Выбрать главу

Повествование в романе ведется от лица главного персонажа — придворного шута, Карлика. По сравнению с грозной фигурой Палача Карлик, на первый взгляд, кажется нелепым и смешным, наподобие гофмановского Крошки Цахеса. В сниженной, пародийной форме пытается он подражать «подвигам» своих господ — Герцога или кондотьера Боккароссы, хладнокровного, «механического» убийцы. Но уродливая внешность Карлика скрывает столь же уродливую душу, в которой нормальные человеческие чувства полностью извращены, вывернуты наизнанку. Высшие жизненные ценности заключены для него в войне и насилии, убийстве и разрушении. Добро, красота, любовь возбуждают в нем отвращение и ярость. Этим объясняются и садистское истязание, в котором находит выход то подобие чувства, которое он питает к Герцогине, и злобные интриги, приводящие к гибели двух юных влюбленных (вариация темы Ромео и Джульетты). Обращает на себя внимание красноречивая деталь: Карлик никогда не улыбается и не видит звезд на небе. Он в сущности беспол, стерилен и не способен к продолжению рода. Но свою извращенность и неполноценность он ощущает как избранность, как превосходство над другими людьми и обосновывает это «теоретически», мифом о некоей древней расе карликов — прозрачная аллюзия расовой мифологии нацизма. Как придворный шут Карлик, казалось бы, не обладает никакой реальной властью. Но с помощью интриг он воздействует на ход событий, подталкивая их к катастрофе. Он выступает, если не как причина, то как катализатор рассеянных кругом плевел зла, нетерпимости, насилия.

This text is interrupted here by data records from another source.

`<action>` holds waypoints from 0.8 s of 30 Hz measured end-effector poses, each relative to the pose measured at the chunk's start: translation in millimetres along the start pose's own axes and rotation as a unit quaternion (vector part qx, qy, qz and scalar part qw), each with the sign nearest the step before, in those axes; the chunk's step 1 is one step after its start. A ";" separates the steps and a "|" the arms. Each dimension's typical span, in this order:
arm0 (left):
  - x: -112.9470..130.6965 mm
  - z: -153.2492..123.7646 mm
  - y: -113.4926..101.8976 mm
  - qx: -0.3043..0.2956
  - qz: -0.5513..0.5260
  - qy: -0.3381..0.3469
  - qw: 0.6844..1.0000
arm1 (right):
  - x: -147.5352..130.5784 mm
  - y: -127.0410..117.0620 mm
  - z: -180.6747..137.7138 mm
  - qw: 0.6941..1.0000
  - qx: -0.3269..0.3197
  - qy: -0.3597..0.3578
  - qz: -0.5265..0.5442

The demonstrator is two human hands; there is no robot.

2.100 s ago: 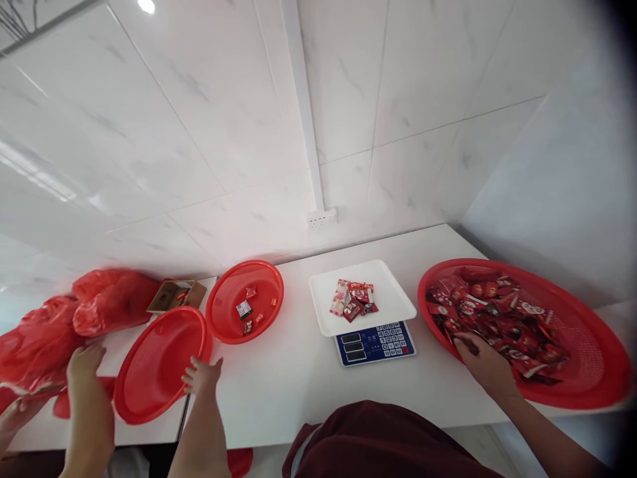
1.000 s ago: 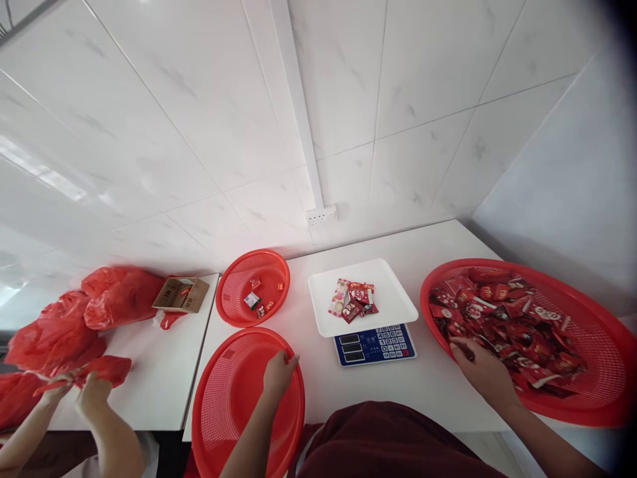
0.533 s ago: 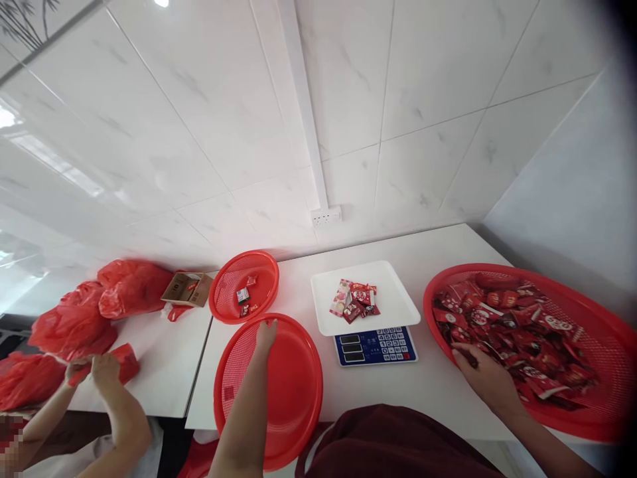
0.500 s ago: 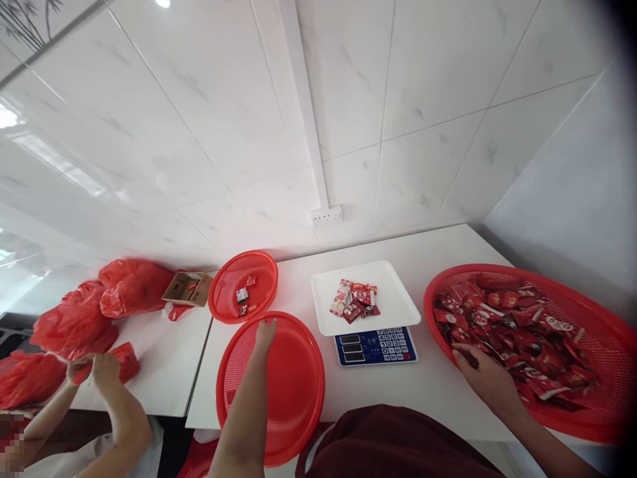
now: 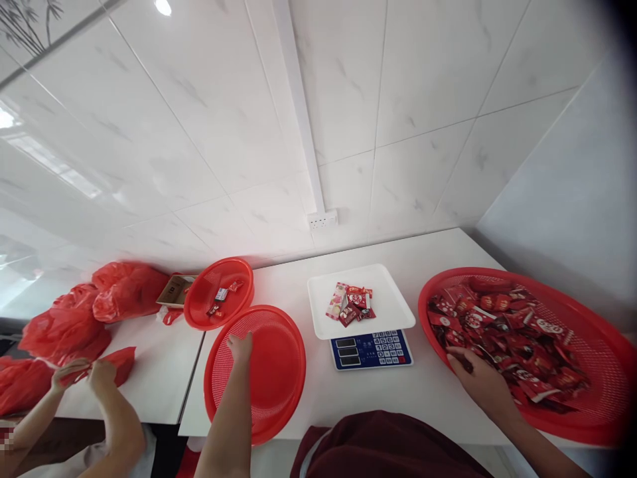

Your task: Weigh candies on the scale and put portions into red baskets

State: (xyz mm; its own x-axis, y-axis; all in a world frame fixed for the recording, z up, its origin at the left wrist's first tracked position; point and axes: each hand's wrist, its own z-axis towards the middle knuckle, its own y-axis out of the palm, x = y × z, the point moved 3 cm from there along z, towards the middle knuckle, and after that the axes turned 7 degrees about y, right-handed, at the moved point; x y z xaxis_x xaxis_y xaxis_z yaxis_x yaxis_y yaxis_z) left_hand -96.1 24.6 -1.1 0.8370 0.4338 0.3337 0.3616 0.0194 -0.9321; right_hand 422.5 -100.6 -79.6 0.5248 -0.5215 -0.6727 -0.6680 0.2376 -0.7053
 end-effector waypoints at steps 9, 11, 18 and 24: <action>160.3 -71.2 96.7 -0.139 -0.070 0.356 0.921 | -1.4 0.7 -0.2 1.000 0.009 -0.005 -0.002; 183.3 -75.3 110.1 -0.152 -0.063 0.371 0.914 | -1.0 1.0 -0.6 1.000 0.010 -0.003 -0.002; 203.7 -64.0 123.7 -0.163 -0.057 0.335 0.926 | -1.3 1.5 -1.0 1.000 0.010 -0.002 -0.017; 186.9 -71.5 108.9 -0.172 -0.170 0.287 0.927 | -15.4 2.7 -1.8 0.995 0.047 -0.078 -0.040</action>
State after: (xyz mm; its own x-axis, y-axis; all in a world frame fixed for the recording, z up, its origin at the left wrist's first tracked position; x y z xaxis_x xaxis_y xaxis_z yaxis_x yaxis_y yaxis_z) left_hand 129.1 43.3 -30.2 0.6959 -0.0965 0.7116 0.6713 -0.2646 -0.6923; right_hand 411.7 -93.4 -70.8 0.6551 -0.4100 -0.6346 -0.5716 0.2803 -0.7712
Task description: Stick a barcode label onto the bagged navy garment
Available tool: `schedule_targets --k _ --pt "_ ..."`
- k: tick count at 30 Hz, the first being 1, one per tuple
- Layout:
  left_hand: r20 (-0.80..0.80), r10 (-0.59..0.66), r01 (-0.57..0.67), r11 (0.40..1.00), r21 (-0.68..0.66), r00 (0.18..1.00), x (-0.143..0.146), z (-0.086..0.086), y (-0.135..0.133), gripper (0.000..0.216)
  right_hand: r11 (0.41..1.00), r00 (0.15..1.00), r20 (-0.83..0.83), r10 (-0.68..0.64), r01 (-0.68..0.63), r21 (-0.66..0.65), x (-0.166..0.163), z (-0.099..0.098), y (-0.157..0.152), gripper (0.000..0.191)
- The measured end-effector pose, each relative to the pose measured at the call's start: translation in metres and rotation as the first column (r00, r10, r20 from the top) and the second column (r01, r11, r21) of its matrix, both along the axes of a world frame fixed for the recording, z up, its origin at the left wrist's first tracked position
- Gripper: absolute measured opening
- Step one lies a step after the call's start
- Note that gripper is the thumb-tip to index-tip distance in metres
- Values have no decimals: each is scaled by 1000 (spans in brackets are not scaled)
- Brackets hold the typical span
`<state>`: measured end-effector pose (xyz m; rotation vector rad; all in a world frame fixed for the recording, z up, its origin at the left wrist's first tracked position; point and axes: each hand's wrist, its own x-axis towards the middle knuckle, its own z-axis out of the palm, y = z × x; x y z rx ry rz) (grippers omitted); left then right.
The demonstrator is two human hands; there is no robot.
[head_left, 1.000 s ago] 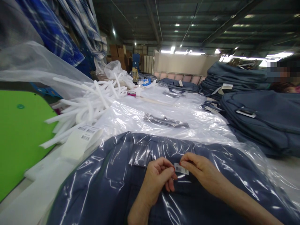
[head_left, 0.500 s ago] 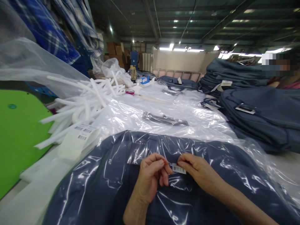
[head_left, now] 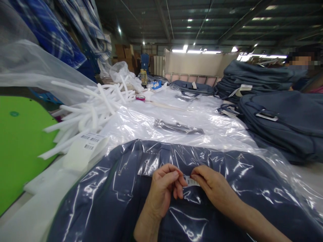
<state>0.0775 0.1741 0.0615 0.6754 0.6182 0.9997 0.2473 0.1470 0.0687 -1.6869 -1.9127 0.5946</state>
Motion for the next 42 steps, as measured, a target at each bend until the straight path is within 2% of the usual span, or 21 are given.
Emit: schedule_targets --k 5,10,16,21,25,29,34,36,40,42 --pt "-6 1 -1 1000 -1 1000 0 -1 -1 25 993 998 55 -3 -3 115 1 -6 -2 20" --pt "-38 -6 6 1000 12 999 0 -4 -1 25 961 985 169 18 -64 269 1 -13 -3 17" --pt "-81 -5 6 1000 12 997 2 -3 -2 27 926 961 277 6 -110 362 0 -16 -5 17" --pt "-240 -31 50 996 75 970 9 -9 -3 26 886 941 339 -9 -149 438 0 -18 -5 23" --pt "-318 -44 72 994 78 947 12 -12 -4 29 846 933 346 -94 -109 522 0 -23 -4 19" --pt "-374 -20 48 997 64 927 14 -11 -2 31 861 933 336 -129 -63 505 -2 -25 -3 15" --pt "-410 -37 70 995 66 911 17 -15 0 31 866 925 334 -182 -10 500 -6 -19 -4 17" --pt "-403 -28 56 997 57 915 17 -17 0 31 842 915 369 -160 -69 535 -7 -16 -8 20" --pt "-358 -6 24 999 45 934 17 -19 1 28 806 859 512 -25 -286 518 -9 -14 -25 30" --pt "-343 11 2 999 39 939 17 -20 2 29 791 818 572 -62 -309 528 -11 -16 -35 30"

Изображая события через призму восприятия Карлика, Лагерквист достигает необычайной силы саморазоблачения зла. Замаскированное и скрытое от глаз, оно много опаснее зла явного.

Финал романа, где заточенный в темницу Карлик выражает уверенность в скором освобождении, далек от розового оптимизма. Зло в мире столь же вечно и неистребимо, как добро. На пороге победы над фашизмом роман Лагерквиста звучал как предостережение человечеству, напоминал о необходимости неустанно бороться со злом, и не в последнюю очередь в себе самом, в собственной душе.

Русскому читателю, вероятно, будет интересен тот факт, что среди основных литературных источников «Карлика» был роман Д. Мережковского «Воскресшие боги. Леонардо да Винчи». Лагерквист высоко ценил этот роман, в котором его привлекли не только ренессансная атмосфера и герой, черты которого можно узнать в образе ученого Бернардо, но и эпизодическая фигура карлика Янакки, по-видимому, давшая толчок фантазии шведского писателя.

Послевоенный мир со сменяющими друг друга политическими оттепелями и заморозками, атмосферой растущей девальвации духовных ценностей, не внушал Лагерквисту большого оптимизма. Круг мотивов его позднего творчества — странствия одинокого человека, изгоя в пустынном безответном мире в поисках утраченных нравственных ценностей и ориентиров. Не без учета опыта Т. Манна, создателя «Иосифа и его братьев», Лагерквист приходит к созданию своего варианта романа-мифа, строящегося на переосмыслении позднеантичного и раннехристианского материала и его емких, универсальных образов-архетипов.

Лагерквист не торопясь и кропотливо трудится над каждым новым произведением, тщательно взвешивая каждую фразу, каждое слово, безжалостно отсекая все лишнее, необязательное. Стиль его достигает высшей степени лаконизма и емкости, простоты и выразительности. Около полутора десятилетий ушло на создание его монументального цикла: «Варавва» (1950), «Сивилла» (1956), «Смерть Агасфера» (1960), «Пилигрим в море» (1962) и «Святая Земля» (1964) — произведений, которым трудно подобрать четкое жанровое определение, ибо масштабный романный замысел подчас укладывается в объем небольшой повести. «Малые романы» Лагерквиста рождались один из другого, образуя звенья единой цепи, варьируя и развивая главные темы и мотивы — жизни и смерти, добра и зла, веры и сомнения, любви и ненависти, страдания и искупления. Герои цикла — изгои, аутсайдеры, стоящие вне человеческой общности. Каждый из них — Варавва, Сивилла, Агасфер, Товий, Джованни — воплощает в себе какие-то черты, какую-то драму современного человека, его мучительные сомнения и метания, в каждого из них писатель вложил и частицу себя самого.